Louis Douglas a dit…

Concernant votre site, au cas où vous ne l’auriez pas remarqué, les pays capitalistes sont démocratiques, ça devrait vous mettre la puce à l’oreille.

La démocratie capitaliste permet entre autre de voter lorsque j’achète. Je choisi un produit qui répond à mes besoins et je signifie qu’il me plait en l’achetant, ce qui devient un signal au système productif que le produit est désiré et utile.

Comme il semble que vous ayez à coeur le travailleur, pourquoi vouloir continuer à piger de force dans ses poches pour enrégimenter le reste de la population avec des nationalisations et plans d'État par exemple?

Autant que les marxistes, vous n’avez rien à proposer de mieux à la démocratie capitaliste, votre affaire est de l’utopie avec un fard d’humanisme et ne consiste qu’à japper contre le libéralisme, capitalisme, propriété privées, mondialisation, concurrence, démocratie parlementaire, responsabilité, libre choix… Dans les pays où ça n’existe pas, c’est un régime totalitaire qui est en place.

Anonyme a dit…

C'est être très naïf de penser qu'acheter c'est voter. Ce n'est pas le consommateur qui commande la production mais le producteur qui orchestre le désir de consommation. Et l'utopisme que tu dénigre, c'est à mon point de vue la seule façon digne et courageuse d'envisager l'avenir du monde. Viser au plus bas du "démocratique" , n'être pas capable de même souhaiter une reprise en main de son destin par les exploités (c'est à dire la mojorité), c'est être impuissant.

Alex

Louis Douglas a dit…

Pourtant, là où ya pas de capitalisme, ya pas de démocratie. Et oui la demande existe et il faut en tenir compte, si le produit est poche le monde ne l'achètera pas.

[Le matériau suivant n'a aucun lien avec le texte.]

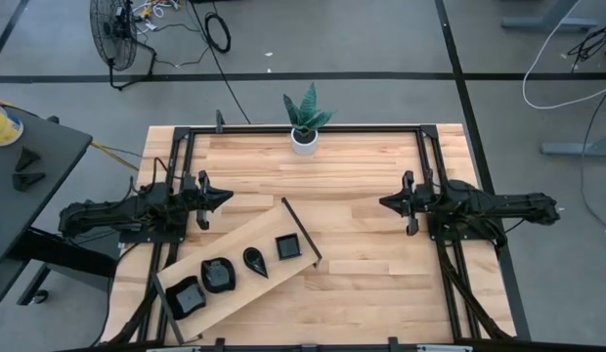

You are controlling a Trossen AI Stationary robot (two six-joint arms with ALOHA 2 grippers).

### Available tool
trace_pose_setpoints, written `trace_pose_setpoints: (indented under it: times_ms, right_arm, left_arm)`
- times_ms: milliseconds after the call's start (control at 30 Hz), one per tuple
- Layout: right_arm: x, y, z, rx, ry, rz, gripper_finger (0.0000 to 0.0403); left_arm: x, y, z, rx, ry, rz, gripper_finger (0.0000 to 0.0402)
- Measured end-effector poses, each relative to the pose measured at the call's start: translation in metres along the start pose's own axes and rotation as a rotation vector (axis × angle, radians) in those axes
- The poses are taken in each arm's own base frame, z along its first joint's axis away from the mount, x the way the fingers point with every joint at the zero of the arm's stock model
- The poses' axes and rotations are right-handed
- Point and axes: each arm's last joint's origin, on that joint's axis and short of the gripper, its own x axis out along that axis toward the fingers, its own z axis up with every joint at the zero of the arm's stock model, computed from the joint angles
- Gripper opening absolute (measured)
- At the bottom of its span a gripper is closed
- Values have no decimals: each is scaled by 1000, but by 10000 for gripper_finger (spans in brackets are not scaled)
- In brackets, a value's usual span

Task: Pick & Place Mini shaped plates
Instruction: Return to Home Position

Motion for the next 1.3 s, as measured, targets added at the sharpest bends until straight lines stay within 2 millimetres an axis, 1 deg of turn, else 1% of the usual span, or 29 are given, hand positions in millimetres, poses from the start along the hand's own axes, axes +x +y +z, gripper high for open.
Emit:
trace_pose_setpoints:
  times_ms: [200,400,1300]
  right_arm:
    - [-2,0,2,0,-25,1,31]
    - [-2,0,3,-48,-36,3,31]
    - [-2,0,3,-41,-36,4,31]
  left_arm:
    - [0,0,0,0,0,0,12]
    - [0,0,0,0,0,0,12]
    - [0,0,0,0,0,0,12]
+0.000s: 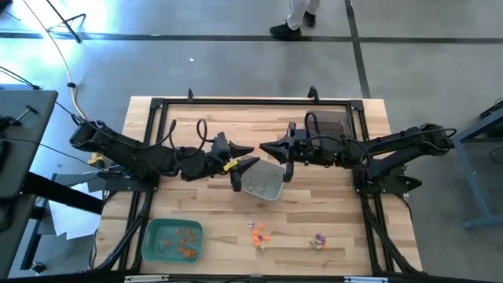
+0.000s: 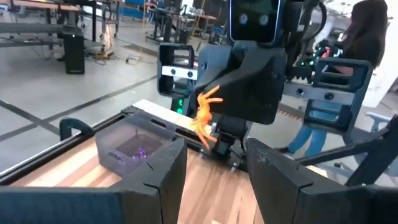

Ya pas mal plus d'exploités dans le style de société marxiste que vous préconisez. Il serait temps d'arrêter de faire le ti-coco.

BlackBloc a dit…

Vla le créditiste qui nous parle d'utopie maintenant. Bien bonne la blague. Qui as-t'il de plus utopiste que le christianisme et son adoration d'un royaume des cieux inexistant?

"You will eat, by and by
In that glorious land above the sky
Work and pray, live on hay
You'll get pie in the sky when you die"

Louis Douglas a dit…

Lorsqu'on essaie de quoi plusieurs fois et qu'à chaque fois ça engendre un État totalitaire, tout en continuant à dire que c'est mieux que la démocratie capitaliste, là ya un gros problème.